#### [WORK TASK]
Look over the lines below. Report each one that includes the string "camera".

#### [LISTED RECORDS]
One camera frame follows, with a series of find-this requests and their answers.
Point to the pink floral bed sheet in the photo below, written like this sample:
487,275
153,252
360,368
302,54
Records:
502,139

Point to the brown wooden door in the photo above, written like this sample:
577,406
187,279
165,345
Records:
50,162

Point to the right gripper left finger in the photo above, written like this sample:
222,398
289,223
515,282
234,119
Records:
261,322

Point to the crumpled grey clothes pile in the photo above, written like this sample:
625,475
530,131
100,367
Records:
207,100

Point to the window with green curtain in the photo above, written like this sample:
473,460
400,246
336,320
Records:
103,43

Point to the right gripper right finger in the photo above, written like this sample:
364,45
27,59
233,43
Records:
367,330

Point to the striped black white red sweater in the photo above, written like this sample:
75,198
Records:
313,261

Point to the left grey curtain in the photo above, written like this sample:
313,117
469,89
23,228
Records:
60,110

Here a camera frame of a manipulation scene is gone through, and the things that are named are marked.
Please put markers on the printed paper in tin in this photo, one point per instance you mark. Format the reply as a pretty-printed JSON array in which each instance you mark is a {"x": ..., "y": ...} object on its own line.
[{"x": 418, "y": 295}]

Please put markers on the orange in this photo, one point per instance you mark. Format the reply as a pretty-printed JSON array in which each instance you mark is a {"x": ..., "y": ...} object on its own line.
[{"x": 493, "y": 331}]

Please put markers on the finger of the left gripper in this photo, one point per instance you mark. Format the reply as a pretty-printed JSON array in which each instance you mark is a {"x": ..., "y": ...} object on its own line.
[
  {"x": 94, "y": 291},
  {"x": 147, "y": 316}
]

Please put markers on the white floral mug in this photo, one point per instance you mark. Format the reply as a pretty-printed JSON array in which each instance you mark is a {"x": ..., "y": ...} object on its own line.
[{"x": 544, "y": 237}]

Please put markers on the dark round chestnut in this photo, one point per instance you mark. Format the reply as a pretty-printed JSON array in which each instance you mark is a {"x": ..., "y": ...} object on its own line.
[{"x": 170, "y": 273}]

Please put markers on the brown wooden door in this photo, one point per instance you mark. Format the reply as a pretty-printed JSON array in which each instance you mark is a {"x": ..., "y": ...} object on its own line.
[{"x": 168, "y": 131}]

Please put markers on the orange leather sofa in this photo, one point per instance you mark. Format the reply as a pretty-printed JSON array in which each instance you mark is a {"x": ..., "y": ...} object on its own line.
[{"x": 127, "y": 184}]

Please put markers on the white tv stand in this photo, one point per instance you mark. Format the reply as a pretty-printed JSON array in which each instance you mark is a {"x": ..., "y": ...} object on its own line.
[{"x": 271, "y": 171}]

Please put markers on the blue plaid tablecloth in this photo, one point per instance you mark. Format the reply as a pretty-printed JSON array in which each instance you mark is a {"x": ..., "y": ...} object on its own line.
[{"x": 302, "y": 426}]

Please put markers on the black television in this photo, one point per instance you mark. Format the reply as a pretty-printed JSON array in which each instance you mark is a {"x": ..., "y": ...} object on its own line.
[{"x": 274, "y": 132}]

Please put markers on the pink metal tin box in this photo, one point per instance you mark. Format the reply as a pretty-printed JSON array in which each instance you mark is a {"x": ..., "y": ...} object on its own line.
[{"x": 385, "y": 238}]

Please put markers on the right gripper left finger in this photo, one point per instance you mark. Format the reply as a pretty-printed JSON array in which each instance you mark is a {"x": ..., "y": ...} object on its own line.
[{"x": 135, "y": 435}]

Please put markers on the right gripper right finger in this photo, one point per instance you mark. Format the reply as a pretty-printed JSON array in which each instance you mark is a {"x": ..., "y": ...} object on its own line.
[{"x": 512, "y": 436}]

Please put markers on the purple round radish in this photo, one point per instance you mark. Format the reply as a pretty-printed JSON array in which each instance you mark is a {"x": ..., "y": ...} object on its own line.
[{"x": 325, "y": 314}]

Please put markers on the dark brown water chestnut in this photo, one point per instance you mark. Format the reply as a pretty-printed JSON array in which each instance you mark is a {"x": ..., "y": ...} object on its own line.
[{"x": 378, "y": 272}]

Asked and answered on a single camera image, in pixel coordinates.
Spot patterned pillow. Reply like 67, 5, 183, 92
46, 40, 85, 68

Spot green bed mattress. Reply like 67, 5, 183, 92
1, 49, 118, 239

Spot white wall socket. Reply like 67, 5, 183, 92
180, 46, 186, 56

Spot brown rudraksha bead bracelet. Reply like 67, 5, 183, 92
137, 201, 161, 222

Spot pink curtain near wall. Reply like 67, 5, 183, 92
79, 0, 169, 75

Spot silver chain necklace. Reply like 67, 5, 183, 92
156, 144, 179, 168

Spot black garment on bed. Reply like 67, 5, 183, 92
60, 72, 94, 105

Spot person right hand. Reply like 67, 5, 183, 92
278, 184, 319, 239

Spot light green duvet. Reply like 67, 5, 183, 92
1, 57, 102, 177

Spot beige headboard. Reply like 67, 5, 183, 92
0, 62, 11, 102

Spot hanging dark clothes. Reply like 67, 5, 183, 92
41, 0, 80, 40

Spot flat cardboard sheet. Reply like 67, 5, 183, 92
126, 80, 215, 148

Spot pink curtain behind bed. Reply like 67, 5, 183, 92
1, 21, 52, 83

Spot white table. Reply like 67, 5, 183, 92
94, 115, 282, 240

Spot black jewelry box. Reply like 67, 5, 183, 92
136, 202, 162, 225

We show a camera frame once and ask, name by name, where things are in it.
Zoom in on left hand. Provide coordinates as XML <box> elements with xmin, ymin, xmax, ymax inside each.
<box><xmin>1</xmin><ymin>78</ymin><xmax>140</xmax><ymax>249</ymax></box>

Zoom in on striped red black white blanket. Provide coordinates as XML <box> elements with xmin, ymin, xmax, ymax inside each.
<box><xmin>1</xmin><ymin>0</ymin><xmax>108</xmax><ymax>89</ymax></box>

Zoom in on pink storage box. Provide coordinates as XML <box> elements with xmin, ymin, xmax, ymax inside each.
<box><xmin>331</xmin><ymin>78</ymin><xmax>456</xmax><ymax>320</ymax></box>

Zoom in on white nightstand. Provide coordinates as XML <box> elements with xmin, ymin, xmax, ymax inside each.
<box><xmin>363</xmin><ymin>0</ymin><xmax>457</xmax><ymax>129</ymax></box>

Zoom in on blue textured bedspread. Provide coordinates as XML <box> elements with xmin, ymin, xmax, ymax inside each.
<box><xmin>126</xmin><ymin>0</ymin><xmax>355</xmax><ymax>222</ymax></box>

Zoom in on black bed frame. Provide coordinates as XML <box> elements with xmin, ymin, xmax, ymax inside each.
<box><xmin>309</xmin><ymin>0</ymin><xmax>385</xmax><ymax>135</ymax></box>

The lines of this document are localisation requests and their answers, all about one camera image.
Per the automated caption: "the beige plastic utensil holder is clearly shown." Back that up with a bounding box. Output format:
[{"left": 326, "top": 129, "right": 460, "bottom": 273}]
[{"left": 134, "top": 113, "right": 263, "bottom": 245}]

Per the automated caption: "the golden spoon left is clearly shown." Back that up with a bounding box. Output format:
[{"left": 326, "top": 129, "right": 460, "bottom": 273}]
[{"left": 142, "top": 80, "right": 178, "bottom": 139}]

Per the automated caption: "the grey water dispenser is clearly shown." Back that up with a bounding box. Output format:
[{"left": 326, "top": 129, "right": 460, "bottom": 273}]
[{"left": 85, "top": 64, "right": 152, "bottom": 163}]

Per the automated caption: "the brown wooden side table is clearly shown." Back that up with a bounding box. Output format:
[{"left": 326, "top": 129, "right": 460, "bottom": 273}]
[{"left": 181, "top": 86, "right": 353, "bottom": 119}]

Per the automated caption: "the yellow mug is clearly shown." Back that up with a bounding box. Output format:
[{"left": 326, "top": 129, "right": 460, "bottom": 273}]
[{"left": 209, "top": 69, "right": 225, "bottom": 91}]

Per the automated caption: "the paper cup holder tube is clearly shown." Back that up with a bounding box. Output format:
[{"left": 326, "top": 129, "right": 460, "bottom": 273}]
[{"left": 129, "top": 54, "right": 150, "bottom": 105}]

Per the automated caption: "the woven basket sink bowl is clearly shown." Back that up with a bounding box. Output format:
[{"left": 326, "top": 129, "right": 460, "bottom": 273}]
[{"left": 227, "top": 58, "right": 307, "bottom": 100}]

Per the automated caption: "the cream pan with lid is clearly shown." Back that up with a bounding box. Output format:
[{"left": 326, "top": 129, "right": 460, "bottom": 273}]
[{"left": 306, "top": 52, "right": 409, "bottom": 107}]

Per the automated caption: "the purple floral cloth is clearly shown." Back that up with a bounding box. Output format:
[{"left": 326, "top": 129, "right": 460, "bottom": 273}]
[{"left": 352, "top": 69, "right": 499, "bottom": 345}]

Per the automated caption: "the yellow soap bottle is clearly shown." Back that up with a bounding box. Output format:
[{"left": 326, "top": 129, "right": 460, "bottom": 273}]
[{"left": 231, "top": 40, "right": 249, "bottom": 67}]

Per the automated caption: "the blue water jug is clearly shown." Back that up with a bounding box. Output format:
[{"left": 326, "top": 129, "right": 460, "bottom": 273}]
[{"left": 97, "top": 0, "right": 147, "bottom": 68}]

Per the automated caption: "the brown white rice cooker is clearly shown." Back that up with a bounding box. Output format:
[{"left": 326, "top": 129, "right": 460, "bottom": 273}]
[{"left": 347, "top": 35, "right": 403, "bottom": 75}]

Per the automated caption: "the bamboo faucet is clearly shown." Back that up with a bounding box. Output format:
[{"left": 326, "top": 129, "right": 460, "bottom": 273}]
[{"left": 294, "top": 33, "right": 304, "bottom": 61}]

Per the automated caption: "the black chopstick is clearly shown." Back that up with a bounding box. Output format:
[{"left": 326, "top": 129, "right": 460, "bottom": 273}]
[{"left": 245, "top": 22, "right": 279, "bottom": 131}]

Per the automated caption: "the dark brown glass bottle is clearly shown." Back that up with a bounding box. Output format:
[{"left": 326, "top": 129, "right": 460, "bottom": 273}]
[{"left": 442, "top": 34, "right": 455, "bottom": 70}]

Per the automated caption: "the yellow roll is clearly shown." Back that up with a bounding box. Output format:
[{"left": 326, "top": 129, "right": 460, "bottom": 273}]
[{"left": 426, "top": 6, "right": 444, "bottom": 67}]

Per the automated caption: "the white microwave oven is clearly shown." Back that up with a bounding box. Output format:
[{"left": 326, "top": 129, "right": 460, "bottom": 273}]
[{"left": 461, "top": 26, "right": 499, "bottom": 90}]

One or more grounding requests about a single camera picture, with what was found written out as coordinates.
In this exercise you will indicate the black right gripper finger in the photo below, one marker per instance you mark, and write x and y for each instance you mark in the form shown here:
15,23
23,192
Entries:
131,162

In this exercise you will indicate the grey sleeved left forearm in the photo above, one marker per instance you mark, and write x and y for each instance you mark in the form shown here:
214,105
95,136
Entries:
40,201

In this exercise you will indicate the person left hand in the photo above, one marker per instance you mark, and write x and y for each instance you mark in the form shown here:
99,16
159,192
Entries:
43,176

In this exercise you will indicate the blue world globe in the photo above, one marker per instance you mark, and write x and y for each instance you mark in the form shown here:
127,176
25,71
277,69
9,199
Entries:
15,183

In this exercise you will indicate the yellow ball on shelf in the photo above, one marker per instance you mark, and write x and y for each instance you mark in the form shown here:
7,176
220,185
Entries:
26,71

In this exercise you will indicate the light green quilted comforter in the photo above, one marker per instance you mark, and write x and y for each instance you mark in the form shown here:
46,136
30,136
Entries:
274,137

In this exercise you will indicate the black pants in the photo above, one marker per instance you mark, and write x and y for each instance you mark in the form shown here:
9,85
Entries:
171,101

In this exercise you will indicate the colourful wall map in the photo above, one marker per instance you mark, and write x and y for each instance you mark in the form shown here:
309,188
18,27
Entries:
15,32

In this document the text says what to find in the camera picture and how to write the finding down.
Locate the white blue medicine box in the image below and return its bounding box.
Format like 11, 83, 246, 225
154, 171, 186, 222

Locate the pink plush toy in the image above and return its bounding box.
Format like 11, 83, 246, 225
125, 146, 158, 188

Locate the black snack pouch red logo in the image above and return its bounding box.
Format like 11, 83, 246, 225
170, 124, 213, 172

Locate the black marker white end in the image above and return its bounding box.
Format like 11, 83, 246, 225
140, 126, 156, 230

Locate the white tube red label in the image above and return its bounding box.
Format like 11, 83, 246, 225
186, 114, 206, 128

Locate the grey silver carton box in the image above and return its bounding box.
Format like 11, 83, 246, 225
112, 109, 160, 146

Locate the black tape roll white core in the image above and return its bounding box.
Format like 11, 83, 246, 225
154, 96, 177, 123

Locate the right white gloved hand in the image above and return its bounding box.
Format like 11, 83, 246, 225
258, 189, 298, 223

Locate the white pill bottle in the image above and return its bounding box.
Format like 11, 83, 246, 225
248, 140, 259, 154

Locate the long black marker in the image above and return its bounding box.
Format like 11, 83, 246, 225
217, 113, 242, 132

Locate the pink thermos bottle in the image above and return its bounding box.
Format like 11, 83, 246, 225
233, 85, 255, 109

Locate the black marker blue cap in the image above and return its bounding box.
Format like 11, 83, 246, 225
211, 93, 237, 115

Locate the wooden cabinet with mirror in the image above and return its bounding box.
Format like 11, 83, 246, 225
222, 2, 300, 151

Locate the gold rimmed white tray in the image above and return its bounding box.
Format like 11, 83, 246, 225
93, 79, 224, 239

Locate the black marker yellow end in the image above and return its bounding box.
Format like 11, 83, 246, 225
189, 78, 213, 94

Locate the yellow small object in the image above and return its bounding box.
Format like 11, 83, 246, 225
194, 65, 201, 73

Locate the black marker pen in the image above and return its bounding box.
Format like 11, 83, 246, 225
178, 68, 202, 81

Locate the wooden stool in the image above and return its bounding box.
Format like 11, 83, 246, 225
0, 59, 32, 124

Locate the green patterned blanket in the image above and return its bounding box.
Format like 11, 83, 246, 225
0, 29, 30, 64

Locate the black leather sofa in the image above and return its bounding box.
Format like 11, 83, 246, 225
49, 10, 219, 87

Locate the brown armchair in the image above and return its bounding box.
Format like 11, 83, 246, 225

#### [ANSWER]
One camera frame follows, with a series of find-this requests and their answers.
Here a camera frame of a manipulation scene is gone through, and the things that are named are marked.
Asked and answered on a single camera image, in pixel coordinates.
We show a camera frame once and ask, name by name, where things are in it.
The lines of this document are localisation requests and their answers, all about one camera image.
One or more grounding requests about a single camera picture, with what was found written out as coordinates.
In this document the text says what to find in the camera picture and how to write the finding down.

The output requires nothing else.